YOUR TASK: Reproduce exactly the lines of the material beneath, from the line that contains "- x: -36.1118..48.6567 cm" to the line that contains "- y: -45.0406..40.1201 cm", both included, and no other lines.
++++++++++++++++++++
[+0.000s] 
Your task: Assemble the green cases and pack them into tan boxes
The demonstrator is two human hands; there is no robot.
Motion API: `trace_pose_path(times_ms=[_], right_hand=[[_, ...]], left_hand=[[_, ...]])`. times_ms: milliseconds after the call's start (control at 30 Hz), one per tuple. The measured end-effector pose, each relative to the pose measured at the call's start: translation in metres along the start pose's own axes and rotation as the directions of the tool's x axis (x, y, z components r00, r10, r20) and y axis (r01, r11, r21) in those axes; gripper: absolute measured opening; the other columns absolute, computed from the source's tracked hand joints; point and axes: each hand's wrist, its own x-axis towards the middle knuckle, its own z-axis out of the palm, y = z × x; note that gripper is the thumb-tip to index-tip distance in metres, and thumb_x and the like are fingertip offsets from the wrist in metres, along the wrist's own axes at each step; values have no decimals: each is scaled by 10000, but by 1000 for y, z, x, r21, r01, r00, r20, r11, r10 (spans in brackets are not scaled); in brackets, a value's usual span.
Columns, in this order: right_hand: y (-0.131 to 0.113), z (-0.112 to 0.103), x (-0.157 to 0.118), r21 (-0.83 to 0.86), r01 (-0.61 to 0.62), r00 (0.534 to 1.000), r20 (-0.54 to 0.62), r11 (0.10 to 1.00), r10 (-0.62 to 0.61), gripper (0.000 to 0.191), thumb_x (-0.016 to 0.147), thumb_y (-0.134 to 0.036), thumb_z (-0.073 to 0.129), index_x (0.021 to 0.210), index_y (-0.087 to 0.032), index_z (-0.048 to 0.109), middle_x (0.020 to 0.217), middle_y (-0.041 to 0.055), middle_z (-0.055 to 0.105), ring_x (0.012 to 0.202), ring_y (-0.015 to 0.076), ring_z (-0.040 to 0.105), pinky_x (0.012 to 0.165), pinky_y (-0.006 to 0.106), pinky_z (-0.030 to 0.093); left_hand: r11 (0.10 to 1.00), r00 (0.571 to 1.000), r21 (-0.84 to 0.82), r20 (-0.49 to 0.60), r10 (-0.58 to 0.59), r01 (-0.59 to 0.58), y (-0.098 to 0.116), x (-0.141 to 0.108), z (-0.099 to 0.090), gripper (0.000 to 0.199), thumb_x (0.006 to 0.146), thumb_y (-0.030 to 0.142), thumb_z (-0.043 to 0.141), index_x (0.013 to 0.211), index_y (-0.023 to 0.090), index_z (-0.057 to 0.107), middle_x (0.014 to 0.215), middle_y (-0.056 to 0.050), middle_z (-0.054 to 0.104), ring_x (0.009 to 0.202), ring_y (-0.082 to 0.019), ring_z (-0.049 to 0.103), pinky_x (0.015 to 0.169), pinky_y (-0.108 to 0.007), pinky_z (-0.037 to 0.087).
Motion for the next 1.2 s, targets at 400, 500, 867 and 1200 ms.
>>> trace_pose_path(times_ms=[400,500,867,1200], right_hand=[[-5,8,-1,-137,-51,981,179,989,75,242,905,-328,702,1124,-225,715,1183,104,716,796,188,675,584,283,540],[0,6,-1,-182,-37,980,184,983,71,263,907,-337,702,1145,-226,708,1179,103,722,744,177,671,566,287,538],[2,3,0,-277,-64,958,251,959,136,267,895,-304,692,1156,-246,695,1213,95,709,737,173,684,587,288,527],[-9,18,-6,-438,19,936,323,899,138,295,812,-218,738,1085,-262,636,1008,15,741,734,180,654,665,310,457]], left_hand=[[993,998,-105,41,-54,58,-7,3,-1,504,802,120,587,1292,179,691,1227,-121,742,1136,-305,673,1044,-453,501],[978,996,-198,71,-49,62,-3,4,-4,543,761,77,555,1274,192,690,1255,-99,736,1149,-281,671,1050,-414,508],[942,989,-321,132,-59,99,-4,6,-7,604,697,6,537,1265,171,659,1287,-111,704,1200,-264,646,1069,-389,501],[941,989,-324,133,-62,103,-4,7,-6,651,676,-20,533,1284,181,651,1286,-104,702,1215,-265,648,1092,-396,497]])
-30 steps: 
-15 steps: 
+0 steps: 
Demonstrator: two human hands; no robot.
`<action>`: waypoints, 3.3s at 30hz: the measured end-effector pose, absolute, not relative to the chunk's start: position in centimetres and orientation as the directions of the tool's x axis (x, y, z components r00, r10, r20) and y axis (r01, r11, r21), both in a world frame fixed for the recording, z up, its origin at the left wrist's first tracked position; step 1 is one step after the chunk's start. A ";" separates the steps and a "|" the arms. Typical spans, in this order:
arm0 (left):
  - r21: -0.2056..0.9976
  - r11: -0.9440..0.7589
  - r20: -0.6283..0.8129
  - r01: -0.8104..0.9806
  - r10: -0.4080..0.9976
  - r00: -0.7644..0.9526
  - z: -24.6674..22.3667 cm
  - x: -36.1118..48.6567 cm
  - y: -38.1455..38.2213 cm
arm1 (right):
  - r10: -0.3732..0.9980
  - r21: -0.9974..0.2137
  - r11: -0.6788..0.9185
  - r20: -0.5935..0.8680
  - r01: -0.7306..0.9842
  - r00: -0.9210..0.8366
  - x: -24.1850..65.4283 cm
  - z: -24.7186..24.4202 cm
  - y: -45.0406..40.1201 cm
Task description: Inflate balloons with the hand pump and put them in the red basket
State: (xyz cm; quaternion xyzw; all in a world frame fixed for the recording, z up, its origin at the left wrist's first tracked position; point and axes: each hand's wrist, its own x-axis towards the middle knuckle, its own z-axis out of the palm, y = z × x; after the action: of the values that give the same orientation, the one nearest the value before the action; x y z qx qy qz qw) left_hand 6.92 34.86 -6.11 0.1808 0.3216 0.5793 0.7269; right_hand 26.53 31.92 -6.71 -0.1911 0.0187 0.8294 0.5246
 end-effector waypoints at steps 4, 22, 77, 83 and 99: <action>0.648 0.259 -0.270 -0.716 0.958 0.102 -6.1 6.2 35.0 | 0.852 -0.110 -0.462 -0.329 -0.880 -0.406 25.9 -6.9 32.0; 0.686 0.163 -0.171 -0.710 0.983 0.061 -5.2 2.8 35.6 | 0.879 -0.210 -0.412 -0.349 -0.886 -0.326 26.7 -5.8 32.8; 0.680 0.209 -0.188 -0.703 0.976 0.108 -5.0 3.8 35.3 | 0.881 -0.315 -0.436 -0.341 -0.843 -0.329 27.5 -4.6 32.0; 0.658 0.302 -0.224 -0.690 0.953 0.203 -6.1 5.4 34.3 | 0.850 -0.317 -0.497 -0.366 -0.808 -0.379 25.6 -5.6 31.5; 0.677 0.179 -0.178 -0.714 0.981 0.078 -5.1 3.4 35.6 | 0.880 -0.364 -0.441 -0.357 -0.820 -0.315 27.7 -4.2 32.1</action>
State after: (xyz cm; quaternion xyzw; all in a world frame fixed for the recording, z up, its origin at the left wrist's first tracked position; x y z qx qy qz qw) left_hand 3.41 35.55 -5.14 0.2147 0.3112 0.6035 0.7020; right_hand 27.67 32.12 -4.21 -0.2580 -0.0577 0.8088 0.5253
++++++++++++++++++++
WRITTEN REPLY:
  - x: -36.1118..48.6567 cm
  - y: -38.1455..38.2213 cm
arm1 (right):
  - r10: -0.3732..0.9980
  - r21: -0.9974..0.2137
  - r11: -0.6788..0.9185
  - r20: -0.5935..0.8680
  - r01: -0.7306..0.9842
  - r00: -0.9210..0.8366
  - x: -24.1850..65.4283 cm
  - z: -24.7186..24.4202 cm
  - y: -45.0406..40.1201 cm

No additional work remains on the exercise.